In 2013, a study from Lloyds TSB Insurance claimed British homeowners spend an average of £894 a year on their gardens.

For the most part, this is for personal enjoyment, with 29% of Britons investing in a BBQ, 22% in trampolines and 19% on children’s outdoor equipment like swings, slides or see-saws. However, what homeowners may not know is how the value to their property could benefit from investment in their garden.

Gardens are a major influence on homebuyers, with two-fifths of homebuyers saying they wouldn’t even consider a property if the garden was not big enough. Add to this that a study in 2014 found garden renovations the second biggest return on investment (ROI) for property value (second to conservatories), with an 88% ROI, averaging around £4000 profit. With so much evidence, you might be thinking about jumping into garden renovations to raise the value of your property, but slow down! You may wish to mull over some factors first to make sure you’re getting the best possible return.

Consider Maintenance

A flashy, flamboyant garden is a great sight, and in the movies all the expensive houses have them. Water features, trimmed hedges, ponds full of fish, swimming pools: they make a great first impression. But they might not be what homebuyers are looking for. Your target market are quite savvy and won’t only be looking at your property as what it is now, but also how they will maintain it and develop it themselves. A high maintenance garden might seem a bit too daunting to buyers and actually put them off. This is especially true for any buyers looking forward to designing their own garden, who will need to spend a lot of capital removing your features to make room for their own.

Don’t think TOO big

It would be tempting to assume that, since gardens offer an average of 88% ROI, that the more you invest, the more profit you can make. This isn’t the case, however; investment and ROI with gardens is not exponential. In fact, investment-to-ROI ratio works as a bell curve. An 88% average ROI of £4000 is based on an average investment of £4550. When you start to invest in items like decking or paving, the investment becomes less profitable.
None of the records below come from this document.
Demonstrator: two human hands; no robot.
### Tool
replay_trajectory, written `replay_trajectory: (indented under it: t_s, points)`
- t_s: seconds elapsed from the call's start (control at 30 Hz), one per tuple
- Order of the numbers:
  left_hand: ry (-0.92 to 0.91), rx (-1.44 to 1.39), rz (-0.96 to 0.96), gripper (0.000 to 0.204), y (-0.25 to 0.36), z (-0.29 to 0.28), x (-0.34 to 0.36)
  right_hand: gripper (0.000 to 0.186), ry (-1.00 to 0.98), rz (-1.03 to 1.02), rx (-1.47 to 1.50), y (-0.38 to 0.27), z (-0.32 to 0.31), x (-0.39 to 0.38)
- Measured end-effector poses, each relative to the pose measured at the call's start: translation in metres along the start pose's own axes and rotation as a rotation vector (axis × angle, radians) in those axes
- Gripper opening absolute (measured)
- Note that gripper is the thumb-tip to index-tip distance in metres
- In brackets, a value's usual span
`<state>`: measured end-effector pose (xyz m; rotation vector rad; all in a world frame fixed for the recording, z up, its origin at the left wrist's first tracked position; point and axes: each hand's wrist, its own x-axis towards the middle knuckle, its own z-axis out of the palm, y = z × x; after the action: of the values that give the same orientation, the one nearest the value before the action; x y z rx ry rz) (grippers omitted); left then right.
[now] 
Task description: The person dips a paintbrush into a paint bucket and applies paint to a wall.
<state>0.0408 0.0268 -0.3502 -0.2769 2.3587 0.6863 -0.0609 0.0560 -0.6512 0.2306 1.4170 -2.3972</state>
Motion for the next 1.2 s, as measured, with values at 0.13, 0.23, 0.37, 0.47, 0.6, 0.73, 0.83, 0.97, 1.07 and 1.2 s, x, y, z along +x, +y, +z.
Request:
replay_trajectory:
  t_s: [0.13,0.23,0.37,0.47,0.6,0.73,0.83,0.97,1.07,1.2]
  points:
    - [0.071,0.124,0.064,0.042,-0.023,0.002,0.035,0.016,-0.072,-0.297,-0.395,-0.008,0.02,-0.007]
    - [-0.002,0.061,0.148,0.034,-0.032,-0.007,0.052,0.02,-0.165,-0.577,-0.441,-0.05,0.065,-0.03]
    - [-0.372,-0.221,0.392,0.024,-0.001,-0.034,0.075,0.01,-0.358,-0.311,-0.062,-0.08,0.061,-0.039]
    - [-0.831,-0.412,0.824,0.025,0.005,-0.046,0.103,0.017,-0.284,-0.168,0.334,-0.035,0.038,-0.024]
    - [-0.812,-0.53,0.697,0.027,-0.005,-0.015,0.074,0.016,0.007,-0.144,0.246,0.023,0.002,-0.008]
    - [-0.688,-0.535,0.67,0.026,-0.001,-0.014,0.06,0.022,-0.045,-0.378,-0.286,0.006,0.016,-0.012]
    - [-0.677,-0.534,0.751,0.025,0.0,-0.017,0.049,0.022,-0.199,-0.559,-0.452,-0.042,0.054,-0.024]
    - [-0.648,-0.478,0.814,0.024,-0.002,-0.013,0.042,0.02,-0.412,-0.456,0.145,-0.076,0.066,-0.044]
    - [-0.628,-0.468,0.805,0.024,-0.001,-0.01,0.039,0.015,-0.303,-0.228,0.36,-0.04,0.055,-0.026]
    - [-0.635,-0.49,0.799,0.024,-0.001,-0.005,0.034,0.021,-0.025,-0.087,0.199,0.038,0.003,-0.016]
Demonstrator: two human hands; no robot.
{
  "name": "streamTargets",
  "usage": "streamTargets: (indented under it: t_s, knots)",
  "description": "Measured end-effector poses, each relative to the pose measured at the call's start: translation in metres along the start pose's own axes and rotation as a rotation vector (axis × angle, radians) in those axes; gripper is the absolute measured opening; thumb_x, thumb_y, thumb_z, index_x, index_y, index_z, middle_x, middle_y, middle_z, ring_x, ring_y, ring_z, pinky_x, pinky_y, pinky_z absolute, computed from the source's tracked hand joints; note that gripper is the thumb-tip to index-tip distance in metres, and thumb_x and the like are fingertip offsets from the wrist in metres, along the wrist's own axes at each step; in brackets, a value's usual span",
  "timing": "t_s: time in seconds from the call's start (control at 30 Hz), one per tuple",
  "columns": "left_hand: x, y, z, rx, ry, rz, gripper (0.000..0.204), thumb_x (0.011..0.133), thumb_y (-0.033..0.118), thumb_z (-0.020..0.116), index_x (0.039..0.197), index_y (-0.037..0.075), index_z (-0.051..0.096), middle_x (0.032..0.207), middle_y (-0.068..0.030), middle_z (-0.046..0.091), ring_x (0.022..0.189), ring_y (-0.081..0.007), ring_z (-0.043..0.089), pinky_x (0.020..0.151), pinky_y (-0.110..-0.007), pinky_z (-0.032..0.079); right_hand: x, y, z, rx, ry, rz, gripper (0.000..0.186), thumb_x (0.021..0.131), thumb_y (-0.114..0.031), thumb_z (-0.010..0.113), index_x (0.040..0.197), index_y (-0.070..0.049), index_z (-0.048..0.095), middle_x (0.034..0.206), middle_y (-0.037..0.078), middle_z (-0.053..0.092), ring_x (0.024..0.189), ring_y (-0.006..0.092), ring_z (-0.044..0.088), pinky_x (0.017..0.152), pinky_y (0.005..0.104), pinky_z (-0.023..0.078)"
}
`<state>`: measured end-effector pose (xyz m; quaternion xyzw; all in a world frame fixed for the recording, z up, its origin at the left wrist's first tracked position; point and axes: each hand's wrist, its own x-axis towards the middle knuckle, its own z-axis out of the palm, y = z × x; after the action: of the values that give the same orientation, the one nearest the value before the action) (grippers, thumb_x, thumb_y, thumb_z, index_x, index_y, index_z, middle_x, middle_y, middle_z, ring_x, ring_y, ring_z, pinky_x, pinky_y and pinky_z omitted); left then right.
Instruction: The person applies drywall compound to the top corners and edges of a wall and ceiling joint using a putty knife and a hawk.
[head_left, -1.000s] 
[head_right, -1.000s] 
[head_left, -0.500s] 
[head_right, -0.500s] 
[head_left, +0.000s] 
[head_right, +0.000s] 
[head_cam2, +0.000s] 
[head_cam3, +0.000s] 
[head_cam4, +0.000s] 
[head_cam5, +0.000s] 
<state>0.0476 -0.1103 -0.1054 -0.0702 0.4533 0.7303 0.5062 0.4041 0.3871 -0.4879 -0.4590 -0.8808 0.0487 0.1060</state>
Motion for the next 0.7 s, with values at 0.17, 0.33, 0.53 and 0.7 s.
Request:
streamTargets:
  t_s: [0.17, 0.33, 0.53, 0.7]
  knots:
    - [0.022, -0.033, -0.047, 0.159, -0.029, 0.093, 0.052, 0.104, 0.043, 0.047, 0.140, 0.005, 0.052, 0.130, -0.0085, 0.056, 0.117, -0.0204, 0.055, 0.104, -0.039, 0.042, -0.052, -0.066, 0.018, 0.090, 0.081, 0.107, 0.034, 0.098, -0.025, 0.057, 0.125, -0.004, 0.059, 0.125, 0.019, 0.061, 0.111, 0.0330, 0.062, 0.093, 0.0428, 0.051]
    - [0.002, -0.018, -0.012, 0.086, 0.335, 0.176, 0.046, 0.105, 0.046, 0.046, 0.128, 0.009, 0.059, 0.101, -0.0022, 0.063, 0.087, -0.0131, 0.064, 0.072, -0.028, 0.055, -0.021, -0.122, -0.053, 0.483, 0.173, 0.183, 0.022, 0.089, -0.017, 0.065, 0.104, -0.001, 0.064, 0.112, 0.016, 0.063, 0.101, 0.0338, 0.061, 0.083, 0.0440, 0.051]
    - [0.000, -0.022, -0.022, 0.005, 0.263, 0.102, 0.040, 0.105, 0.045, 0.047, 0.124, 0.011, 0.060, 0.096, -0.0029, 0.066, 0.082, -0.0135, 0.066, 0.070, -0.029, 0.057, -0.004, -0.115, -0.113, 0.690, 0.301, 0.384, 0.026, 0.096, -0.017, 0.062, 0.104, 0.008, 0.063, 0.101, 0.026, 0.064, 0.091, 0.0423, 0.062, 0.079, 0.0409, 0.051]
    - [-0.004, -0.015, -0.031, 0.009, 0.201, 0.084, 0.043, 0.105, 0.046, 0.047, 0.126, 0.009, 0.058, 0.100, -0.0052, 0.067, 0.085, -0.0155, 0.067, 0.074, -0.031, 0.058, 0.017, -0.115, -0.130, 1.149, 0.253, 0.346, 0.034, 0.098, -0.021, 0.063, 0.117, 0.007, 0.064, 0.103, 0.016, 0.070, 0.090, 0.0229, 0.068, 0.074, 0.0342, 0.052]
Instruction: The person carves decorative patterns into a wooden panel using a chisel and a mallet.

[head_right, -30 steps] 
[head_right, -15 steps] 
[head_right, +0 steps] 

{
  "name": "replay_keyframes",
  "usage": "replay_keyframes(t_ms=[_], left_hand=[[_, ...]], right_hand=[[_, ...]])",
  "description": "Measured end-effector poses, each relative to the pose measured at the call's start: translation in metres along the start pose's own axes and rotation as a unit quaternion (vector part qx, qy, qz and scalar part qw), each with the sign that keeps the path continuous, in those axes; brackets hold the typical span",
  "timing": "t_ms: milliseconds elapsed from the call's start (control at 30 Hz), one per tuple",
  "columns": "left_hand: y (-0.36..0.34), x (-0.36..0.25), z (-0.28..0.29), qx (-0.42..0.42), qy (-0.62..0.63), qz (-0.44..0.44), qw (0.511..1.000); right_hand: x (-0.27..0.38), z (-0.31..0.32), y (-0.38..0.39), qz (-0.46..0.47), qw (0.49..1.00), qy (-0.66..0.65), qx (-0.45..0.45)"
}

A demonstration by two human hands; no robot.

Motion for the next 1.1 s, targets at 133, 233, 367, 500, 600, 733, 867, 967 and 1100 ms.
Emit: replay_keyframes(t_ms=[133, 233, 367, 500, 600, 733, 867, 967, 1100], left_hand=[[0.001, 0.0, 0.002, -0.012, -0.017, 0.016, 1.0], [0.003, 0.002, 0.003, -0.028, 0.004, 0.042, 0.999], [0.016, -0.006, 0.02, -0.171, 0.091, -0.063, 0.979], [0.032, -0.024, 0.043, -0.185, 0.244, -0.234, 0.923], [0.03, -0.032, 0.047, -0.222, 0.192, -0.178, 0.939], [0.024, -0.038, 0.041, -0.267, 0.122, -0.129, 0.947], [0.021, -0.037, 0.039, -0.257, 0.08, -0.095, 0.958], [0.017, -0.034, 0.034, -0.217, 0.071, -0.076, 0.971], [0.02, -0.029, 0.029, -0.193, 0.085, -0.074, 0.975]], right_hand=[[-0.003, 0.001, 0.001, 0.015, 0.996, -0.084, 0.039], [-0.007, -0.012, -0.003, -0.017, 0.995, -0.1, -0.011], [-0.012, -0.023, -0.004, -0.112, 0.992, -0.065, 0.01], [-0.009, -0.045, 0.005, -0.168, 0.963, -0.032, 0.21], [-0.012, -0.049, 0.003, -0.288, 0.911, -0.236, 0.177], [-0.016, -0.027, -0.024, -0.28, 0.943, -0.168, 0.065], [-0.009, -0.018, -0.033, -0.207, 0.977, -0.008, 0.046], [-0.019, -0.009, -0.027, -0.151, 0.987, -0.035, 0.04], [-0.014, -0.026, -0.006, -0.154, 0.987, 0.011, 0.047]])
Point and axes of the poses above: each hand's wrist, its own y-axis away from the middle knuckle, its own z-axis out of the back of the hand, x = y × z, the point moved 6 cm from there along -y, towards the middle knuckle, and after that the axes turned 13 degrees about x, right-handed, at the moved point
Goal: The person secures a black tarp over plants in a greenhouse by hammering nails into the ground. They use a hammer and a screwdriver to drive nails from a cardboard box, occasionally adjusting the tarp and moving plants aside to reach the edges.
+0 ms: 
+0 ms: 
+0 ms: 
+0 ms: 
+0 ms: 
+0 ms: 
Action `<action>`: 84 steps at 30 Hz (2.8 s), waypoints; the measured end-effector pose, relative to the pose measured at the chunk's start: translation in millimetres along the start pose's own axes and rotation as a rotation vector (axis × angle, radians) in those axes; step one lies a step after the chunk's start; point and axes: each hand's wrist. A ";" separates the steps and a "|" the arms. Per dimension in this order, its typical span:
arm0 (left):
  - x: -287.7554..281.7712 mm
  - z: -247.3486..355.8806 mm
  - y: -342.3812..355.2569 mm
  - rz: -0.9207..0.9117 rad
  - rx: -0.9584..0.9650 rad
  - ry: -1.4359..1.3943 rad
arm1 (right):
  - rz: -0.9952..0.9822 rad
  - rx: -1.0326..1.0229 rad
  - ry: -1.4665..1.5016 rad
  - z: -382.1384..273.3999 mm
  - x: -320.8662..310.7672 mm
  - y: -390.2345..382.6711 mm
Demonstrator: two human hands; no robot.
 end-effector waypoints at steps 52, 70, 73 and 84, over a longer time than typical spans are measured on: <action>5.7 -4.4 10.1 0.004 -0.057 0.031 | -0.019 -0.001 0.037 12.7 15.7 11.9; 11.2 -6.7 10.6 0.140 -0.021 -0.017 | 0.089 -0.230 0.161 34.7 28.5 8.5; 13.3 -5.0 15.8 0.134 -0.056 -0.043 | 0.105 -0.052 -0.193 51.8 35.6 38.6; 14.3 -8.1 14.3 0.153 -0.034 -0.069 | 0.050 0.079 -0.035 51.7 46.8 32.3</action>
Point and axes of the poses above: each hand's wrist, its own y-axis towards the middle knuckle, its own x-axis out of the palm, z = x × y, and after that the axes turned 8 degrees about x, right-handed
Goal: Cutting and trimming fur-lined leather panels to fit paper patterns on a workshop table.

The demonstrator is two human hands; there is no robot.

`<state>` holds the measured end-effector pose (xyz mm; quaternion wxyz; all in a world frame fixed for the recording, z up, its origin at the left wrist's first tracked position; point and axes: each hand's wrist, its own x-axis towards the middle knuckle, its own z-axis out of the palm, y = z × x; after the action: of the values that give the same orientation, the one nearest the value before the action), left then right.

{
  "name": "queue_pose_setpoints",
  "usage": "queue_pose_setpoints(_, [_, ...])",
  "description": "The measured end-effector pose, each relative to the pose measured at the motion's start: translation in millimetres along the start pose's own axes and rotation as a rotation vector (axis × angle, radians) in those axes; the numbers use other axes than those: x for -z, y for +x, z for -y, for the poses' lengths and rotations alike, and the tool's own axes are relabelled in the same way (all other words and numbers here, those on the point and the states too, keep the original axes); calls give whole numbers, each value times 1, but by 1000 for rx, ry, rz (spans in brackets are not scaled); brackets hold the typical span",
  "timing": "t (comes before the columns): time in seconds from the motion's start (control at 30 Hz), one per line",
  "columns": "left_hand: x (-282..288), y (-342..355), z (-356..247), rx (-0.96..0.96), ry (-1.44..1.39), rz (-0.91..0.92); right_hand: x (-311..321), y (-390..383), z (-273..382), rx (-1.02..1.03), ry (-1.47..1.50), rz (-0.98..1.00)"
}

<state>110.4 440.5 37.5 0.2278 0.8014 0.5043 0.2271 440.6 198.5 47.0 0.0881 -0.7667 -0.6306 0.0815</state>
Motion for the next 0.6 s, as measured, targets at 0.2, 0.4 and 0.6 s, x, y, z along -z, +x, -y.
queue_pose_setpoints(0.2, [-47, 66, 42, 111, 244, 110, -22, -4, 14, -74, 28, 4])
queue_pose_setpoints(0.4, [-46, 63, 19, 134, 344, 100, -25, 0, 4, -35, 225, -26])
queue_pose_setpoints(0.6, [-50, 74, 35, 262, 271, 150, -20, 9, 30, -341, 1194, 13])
If you find your projected expenses in your garden rising above £4550, you might consider scaling back slightly to keep a healthy profit.

What’s the local parking like?

There are exceptions to the above, however. Consider the parking situation near you. Is it particularly expensive to park near by? You can take advantage of this to increase the value of your property.

Converting a front garden into a concrete area for parking could cost up to and over £10,000 including planning permission, but will make your property far more desirable. It could double that investment in increased property value. Just bear in mind that it means you won’t have a full front garden now!

When are you selling?

We’ve covered this in our seasonal guide to the best time to buy, but the time of year you are intending to sell will impact on the effect your garden has on increasing the value your property. In the summer, late spring and early autumn, your garden will look great and can have house-hunters staring goo-goo eyed at your property. However, in the winter the garden will look its worst, and anyone viewing the property will want to spend less time outside due to the weather.

Get some colour!

Flowers make your garden look great, so make sure your garden is full of colour. A variety of different colours and flowers would be best, with colours such as purple, red and yellow being favourites for house buys. A survey revealed the best flowers to help sell a house, with roses taking the top spot, but lavender, fuchsia and tulips taking high positions on the leader board too.

Hopefully you’re ready and set to get going on your garden! Those green thumbs won’t just get you a nice place to experience summer at home, but could also add some value to your property. Just make sure, if you’re selling, you keep the lawn tidy and well groomed. Consider who you are selling to – a swimming pool might be an absolute must for some people, but considering outdoor swimming pool maintenance costs are as high as £10 per day (£15 per day for indoor) it will alienate buyers who aren’t willing to commit to regular expenses.

If you’re looking to sell to the wider audience, you may consider an investment of a few thousand so to enjoy the benefits of an 88% ROI.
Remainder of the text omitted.